Scope-level defaults compose naturally with per-call overrides: the host sets a baseline, individual calls can narrow or widen.

Considerations:

This may require resilience awareness in the step executor or runner, crossing the current boundary where resilience operates purely outside Natural block execution.

Runtime¶

Persistence¶

Persisting memory across processes (file-based snapshotting, etc.).
Persisting or reconstructing workspace objects (likely partial only).

Execution context propagation¶

Propagate execution context and step-executor context across tool execution boundaries when tools run in different threads or processes.
Define an explicit serialization/propagation mechanism for multi-process execution.

Async bridge ContextVar propagation¶

The run_coroutine_synchronously bridge copies contextvars into a background thread, but changes made inside the thread are not propagated back to the caller. This is safe today because mutable state flows through shared references (e.g. StepContext.step_locals), but future features that rely on ContextVar side-effects across the sync-async boundary will need an explicit propagation mechanism.

Implementation hardening¶

f-string binding validation robustness¶

The f-string binding span validation uses a NUL byte (\x00) as a placeholder for formatted-value boundaries. This is safe in practice but could theoretically be confused by f-string expressions that produce NUL bytes. A more robust approach would use AST position information instead of string scanning.

Coding agent backends¶

Backend-agnostic structured output¶

Resolve backend-specific limitations in combining MCP tool exposure with structured output (e.g., Codex CLI "stream disconnected" errors when MCP tools and --output-schema are used together).

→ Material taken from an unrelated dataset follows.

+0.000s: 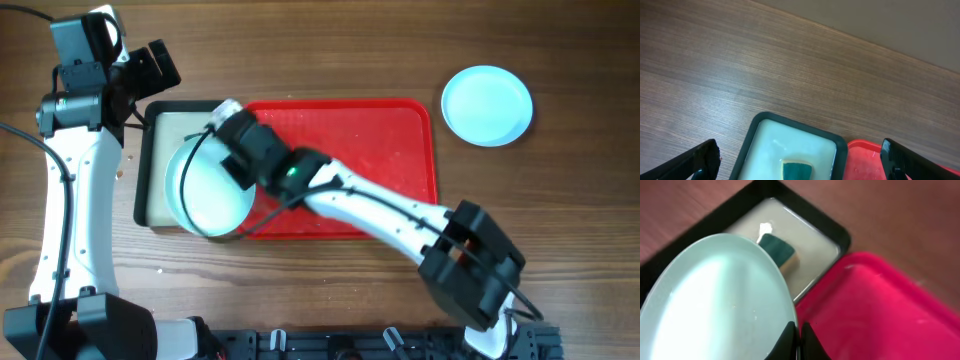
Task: Clean dirty plates on tray and stack at the side
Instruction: 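Carry the plate right toward the plate stack with the right gripper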
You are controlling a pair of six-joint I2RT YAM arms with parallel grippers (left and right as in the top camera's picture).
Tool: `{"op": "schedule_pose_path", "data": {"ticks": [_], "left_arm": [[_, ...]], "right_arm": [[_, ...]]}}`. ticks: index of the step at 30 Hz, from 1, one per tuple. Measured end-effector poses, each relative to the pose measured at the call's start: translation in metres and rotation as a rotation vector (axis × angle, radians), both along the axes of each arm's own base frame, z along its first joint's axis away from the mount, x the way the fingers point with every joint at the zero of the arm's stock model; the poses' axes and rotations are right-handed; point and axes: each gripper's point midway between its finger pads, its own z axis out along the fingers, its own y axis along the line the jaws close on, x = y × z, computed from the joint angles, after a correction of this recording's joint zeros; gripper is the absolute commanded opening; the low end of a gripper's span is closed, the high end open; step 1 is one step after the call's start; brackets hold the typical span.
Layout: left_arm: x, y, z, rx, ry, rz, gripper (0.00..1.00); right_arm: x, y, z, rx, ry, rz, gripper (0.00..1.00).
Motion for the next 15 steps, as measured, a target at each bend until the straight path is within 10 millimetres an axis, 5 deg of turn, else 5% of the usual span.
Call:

MCP document transport capability¶

Consider native MCP document transport only when a backend can advertise and verify stable document-resource support. Until then, document content should remain text-projected so coding-agent backends preserve predictable fallback behavior.

Non-goal:

Native video transport is intentionally not on the short-term roadmap because video-modal API and client requirements are still unstable.

New backend integration criteria¶

Define criteria and a minimal interface for adding new coding agent backends, reducing integration effort for future CLI agents.

Cross-backend skill portability¶

Improve conventions for sharing skill definitions across backends beyond symlinks. Consider a backend-neutral skill metadata format that each backend adapter can translate to its native convention.

Open questions¶

How to best represent tool results in the prompt for robust reasoning.
How to debug Natural blocks deterministically (unit testing is addressed via nighthawk.testing; debugging the LLM's reasoning path remains open).
Which shared OpenTelemetry event/attribute schema should resilience primitives follow (retry, timeout, budget, vote, fallback, circuit breaker)?
How should fallback/vote decisions be represented in traces (detail level, cardinality limits, and noise control)?